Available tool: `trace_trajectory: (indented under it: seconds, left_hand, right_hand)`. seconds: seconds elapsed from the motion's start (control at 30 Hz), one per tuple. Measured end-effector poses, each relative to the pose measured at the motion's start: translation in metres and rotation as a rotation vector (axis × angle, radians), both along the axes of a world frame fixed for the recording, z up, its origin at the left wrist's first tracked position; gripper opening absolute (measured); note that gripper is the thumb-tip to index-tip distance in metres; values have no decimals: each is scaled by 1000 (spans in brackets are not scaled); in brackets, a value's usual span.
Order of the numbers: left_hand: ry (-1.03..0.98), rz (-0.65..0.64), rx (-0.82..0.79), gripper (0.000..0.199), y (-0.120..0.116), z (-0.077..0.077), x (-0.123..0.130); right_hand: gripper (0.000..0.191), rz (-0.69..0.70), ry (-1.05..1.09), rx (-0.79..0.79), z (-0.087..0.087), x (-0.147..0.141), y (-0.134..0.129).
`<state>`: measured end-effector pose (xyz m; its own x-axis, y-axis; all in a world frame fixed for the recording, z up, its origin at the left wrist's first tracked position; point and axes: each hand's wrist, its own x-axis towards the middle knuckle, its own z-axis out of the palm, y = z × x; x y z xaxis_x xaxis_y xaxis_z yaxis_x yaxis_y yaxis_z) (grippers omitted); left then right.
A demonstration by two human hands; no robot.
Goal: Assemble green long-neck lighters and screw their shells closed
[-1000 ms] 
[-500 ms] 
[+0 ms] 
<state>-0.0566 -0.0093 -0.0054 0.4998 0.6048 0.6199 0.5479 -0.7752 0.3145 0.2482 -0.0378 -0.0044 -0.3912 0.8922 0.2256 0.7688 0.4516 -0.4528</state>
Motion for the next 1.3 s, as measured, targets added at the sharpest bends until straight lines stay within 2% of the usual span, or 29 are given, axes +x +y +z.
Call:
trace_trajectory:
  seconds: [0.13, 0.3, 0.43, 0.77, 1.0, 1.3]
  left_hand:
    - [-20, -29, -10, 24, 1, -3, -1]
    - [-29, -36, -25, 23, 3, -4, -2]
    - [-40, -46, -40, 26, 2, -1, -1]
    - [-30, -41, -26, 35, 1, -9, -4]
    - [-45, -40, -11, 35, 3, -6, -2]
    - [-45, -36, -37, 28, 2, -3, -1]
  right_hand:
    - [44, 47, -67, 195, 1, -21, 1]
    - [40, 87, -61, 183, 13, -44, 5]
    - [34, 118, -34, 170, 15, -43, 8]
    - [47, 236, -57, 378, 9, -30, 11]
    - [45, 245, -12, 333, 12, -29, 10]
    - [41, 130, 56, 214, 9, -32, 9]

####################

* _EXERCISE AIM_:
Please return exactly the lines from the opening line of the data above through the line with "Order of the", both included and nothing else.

* _RESPONSE FOR THIS EXERCISE_:
Available tool: `trace_trajectory: (indented under it: seconds, left_hand, right_hand)`. seconds: seconds elapsed from the motion's start (control at 30 Hz), one per tuple. Measured end-effector poses, each relative to the pose measured at the motion's start: translation in metres and rotation as a rotation vector (axis × angle, radians), both along the axes of a world frame fixed for the recording, z up, its origin at the left wrist's first tracked position; gripper opening absolute (measured); note that gripper is the thumb-tip to index-tip distance in metres; values have no decimals: each is scaled by 1000 (spans in brackets are not scaled); in brackets, a value's usual span.
Order of the numbers: left_hand: ry (-1.03..0.98), rz (-0.65..0.64), rx (-0.82..0.79), gripper (0.000..0.199), y (-0.120..0.116), z (-0.077..0.077), x (-0.123..0.130); right_hand: gripper (0.000..0.191), rz (-0.69..0.70), ry (-1.05..1.09), rx (-0.79..0.79), z (-0.087..0.087), x (-0.147..0.141), y (-0.134..0.129).

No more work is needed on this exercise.